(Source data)
--- --- ---
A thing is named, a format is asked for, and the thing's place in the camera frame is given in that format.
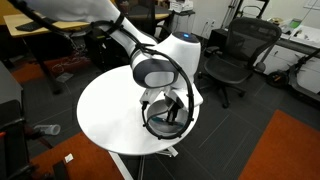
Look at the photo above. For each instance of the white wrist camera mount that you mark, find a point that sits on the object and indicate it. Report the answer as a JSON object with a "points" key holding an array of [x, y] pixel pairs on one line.
{"points": [[150, 95]]}

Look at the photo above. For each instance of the small white tag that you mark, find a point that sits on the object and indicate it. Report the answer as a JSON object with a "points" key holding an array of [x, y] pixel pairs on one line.
{"points": [[68, 158]]}

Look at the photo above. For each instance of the black armchair frame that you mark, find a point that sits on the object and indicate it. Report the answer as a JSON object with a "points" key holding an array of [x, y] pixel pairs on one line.
{"points": [[13, 146]]}

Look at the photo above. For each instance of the black padded office chair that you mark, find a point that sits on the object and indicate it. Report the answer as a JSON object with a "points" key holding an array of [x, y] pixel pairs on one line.
{"points": [[146, 13]]}

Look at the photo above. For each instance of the black mesh office chair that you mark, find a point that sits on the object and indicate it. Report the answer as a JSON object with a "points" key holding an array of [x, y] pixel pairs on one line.
{"points": [[230, 70]]}

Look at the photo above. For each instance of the white round bowl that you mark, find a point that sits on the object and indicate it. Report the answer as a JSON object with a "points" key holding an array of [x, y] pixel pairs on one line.
{"points": [[156, 111]]}

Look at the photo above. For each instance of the clear plastic cup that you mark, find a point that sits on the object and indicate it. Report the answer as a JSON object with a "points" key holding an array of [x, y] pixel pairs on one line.
{"points": [[48, 129]]}

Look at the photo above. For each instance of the light wooden desk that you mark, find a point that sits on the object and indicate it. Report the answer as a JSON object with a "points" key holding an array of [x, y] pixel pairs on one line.
{"points": [[33, 23]]}

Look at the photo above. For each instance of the white counter cabinet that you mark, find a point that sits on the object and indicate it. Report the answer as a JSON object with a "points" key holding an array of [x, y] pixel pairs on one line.
{"points": [[300, 43]]}

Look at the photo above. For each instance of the white table base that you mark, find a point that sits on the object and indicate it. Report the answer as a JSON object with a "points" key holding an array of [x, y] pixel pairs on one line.
{"points": [[118, 163]]}

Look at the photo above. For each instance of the black computer tower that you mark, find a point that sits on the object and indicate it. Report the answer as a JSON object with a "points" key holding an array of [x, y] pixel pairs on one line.
{"points": [[95, 50]]}

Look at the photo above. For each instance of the black electric scooter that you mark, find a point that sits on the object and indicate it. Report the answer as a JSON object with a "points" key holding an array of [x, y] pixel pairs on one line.
{"points": [[296, 78]]}

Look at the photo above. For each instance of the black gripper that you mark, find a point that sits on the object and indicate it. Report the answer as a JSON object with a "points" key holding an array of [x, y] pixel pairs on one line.
{"points": [[175, 103]]}

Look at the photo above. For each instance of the black case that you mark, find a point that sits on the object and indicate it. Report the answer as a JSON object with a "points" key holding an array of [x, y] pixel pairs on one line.
{"points": [[218, 38]]}

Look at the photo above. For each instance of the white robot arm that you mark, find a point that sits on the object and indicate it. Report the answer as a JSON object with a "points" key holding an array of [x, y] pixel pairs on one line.
{"points": [[180, 50]]}

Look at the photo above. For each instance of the small white cabinet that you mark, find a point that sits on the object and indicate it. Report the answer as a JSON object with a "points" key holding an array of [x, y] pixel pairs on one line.
{"points": [[185, 21]]}

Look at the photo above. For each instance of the green box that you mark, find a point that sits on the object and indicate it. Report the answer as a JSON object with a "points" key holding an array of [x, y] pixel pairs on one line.
{"points": [[295, 23]]}

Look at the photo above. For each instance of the teal black marker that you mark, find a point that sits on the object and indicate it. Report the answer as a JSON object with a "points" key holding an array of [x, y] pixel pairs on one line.
{"points": [[163, 121]]}

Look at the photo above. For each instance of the black keyboard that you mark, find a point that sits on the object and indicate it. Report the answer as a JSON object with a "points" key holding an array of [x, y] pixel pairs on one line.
--- --- ---
» TASK ITEM
Pictures are to be omitted; otherwise, write out the data exactly as it appears.

» ANSWER FOR THE TASK
A thing is named, a format is asked for, and the thing's place in the camera frame is given in that format.
Look at the photo above. For each instance of the white wrist camera mount that you mark, find a point that sits on the object and indicate it. Report the answer as a JSON object with a "points" key holding an array of [x, y] pixel pairs on one line.
{"points": [[150, 95]]}

Look at the photo above. For each instance of the small white tag that you mark, find a point that sits on the object and indicate it. Report the answer as a JSON object with a "points" key holding an array of [x, y] pixel pairs on one line.
{"points": [[68, 158]]}

Look at the photo above. For each instance of the black armchair frame that you mark, find a point that sits on the object and indicate it. Report the answer as a JSON object with a "points" key holding an array of [x, y] pixel pairs on one line.
{"points": [[13, 146]]}

Look at the photo above. For each instance of the black padded office chair that you mark, find a point that sits on the object and indicate it. Report the answer as a JSON object with a "points" key holding an array of [x, y] pixel pairs on one line.
{"points": [[146, 13]]}

Look at the photo above. For each instance of the black mesh office chair that you mark, find a point that sits on the object and indicate it. Report the answer as a JSON object with a "points" key holding an array of [x, y] pixel pairs on one line.
{"points": [[230, 70]]}

Look at the photo above. For each instance of the white round bowl that you mark, find a point that sits on the object and indicate it. Report the answer as a JSON object with a "points" key holding an array of [x, y] pixel pairs on one line.
{"points": [[156, 111]]}

Look at the photo above. For each instance of the clear plastic cup that you mark, find a point that sits on the object and indicate it. Report the answer as a JSON object with a "points" key holding an array of [x, y] pixel pairs on one line.
{"points": [[48, 129]]}

Look at the photo above. For each instance of the light wooden desk that you mark, find a point that sits on the object and indicate it. Report the answer as a JSON object with a "points" key holding an array of [x, y] pixel pairs on one line.
{"points": [[33, 23]]}

Look at the photo above. For each instance of the white counter cabinet that you mark, find a point that sits on the object and indicate it. Report the answer as a JSON object with a "points" key holding an array of [x, y] pixel pairs on one line.
{"points": [[300, 43]]}

Look at the photo above. For each instance of the white table base that you mark, find a point that sits on the object and indicate it. Report the answer as a JSON object with a "points" key holding an array of [x, y] pixel pairs on one line.
{"points": [[118, 163]]}

Look at the photo above. For each instance of the black computer tower that you mark, find a point that sits on the object and indicate it. Report the answer as a JSON object with a "points" key holding an array of [x, y] pixel pairs on one line.
{"points": [[95, 50]]}

Look at the photo above. For each instance of the black electric scooter that you mark, find a point that sits on the object and indicate it. Report the answer as a JSON object with a "points" key holding an array of [x, y] pixel pairs on one line.
{"points": [[296, 78]]}

Look at the photo above. For each instance of the black gripper that you mark, find a point that sits on the object and indicate it. Report the answer as a JSON object with a "points" key holding an array of [x, y] pixel pairs on one line.
{"points": [[175, 103]]}

Look at the photo above. For each instance of the black case that you mark, find a point that sits on the object and indicate it. Report the answer as a JSON object with a "points" key holding an array of [x, y] pixel pairs on one line.
{"points": [[218, 38]]}

Look at the photo above. For each instance of the white robot arm that you mark, find a point that sits on the object and indicate it. Report the answer as a JSON object with a "points" key holding an array of [x, y] pixel pairs on one line.
{"points": [[180, 50]]}

Look at the photo above. For each instance of the small white cabinet that you mark, find a point that sits on the object and indicate it. Report the answer as a JSON object with a "points" key holding an array of [x, y] pixel pairs on one line.
{"points": [[185, 21]]}

Look at the photo above. For each instance of the green box that you mark, find a point that sits on the object and indicate it. Report the answer as a JSON object with a "points" key holding an array of [x, y] pixel pairs on one line.
{"points": [[295, 23]]}

Look at the photo above. For each instance of the teal black marker that you mark, find a point that sits on the object and indicate it. Report the answer as a JSON object with a "points" key holding an array of [x, y] pixel pairs on one line.
{"points": [[163, 121]]}

Look at the photo above. For each instance of the black keyboard that you mark, find a point that sits on the object and indicate it. Report the answer as a JSON object with a "points" key holding an array of [x, y] pixel pairs on one line.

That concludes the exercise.